## What is required
Omit the images, then repeat the listing exactly.

## Data block
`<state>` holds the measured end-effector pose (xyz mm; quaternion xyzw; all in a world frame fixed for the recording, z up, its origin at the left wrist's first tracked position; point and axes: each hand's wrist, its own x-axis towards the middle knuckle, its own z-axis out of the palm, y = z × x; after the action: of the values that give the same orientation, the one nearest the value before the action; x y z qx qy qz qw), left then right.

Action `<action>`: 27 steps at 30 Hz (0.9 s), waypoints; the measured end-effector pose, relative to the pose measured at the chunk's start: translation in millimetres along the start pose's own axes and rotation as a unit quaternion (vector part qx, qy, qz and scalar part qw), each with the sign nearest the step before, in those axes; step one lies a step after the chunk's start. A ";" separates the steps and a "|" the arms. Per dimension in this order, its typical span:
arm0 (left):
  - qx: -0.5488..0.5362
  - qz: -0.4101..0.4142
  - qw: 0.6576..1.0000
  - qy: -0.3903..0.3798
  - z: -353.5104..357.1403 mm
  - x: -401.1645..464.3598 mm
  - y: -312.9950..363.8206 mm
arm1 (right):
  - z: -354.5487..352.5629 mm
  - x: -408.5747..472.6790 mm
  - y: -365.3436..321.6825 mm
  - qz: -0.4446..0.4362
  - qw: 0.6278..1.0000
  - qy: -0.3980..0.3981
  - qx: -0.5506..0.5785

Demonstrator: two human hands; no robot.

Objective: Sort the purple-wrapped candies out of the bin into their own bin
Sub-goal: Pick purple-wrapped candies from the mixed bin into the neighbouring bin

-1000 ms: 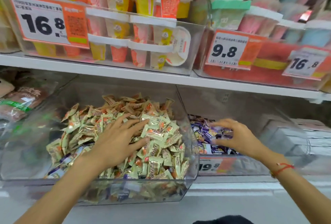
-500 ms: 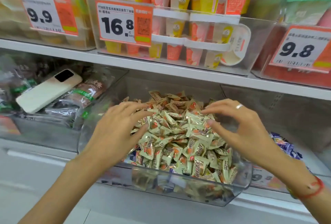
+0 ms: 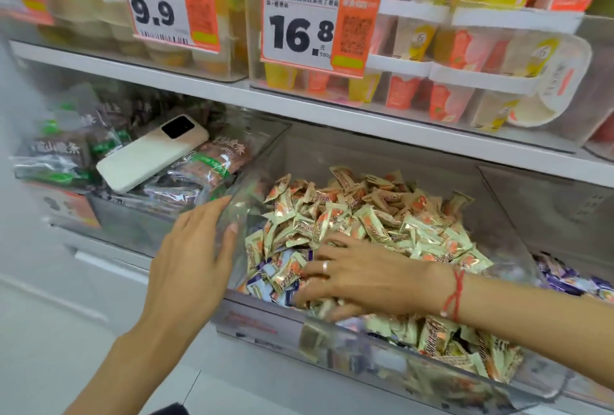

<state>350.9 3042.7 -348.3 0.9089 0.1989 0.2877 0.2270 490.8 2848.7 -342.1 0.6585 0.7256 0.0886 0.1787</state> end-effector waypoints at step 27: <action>-0.015 0.327 0.889 -0.320 39.7 29.8 54.1 | -22.5 -53.9 -15.6 0.100 0.955 -0.077 0.268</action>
<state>410.2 3001.3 -335.9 0.9618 -0.1972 0.0420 0.1851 471.6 2796.1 -319.4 0.7560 0.6375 -0.1429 0.0407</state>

## Task solution
`<state>` holds the measured end-effector pose (xyz mm; quaternion xyzw; all in a world frame fixed for the recording, z up, its origin at the left wrist's first tracked position; point and axes: each hand's wrist, its own x-axis towards the middle knuckle, its own z-axis out of the palm, y = z × x; after the action: of the values that give the same orientation, the one nearest the value before the action; x y z qx qy qz qw), left then right.

Action `<action>`: 27 steps at 30 Hz (0.9 s), waypoints; the measured end-effector pose, relative to the pose measured at the chunk's start: translation in millimetres along the start pose's own axes and rotation as a unit quaternion (vector part qx, qy, qz and scalar part qw), each with the sign nearest the step before, in those axes; step one lies a step after the chunk's start. A ";" separates the steps and a "|" the arms. Per dimension in this order, its typical span:
arm0 (left):
  - qx: -0.5488..0.5362
  - qz: -0.4101..0.4142
  - qw: 0.6576..1.0000
  - qy: -0.3903..0.3798
  - z: -353.5104..357.1403 mm
  - x: -401.1645..464.3598 mm
  - y: -312.9950..363.8206 mm
arm1 (right):
  - z: -354.5487..352.5629 mm
  - x: -408.5747..472.6790 mm
  - y: -365.3436..321.6825 mm
  - qz: -0.4446..0.4362
  - qw: 0.6278..1.0000
  - qy: -0.3980..0.3981
  - qx: -0.5506..0.5785

Demonstrator: two human hands; no robot.

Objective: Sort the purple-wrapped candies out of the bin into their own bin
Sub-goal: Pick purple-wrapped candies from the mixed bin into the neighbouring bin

-1000 ms: 
-500 ms: 
+0 ms: 

<state>350.9 3042.7 -348.3 0.9089 0.1989 0.2877 0.2270 490.8 2848.7 -342.1 0.6585 0.7256 0.0886 0.1787</state> end-effector waypoints at step 27: <action>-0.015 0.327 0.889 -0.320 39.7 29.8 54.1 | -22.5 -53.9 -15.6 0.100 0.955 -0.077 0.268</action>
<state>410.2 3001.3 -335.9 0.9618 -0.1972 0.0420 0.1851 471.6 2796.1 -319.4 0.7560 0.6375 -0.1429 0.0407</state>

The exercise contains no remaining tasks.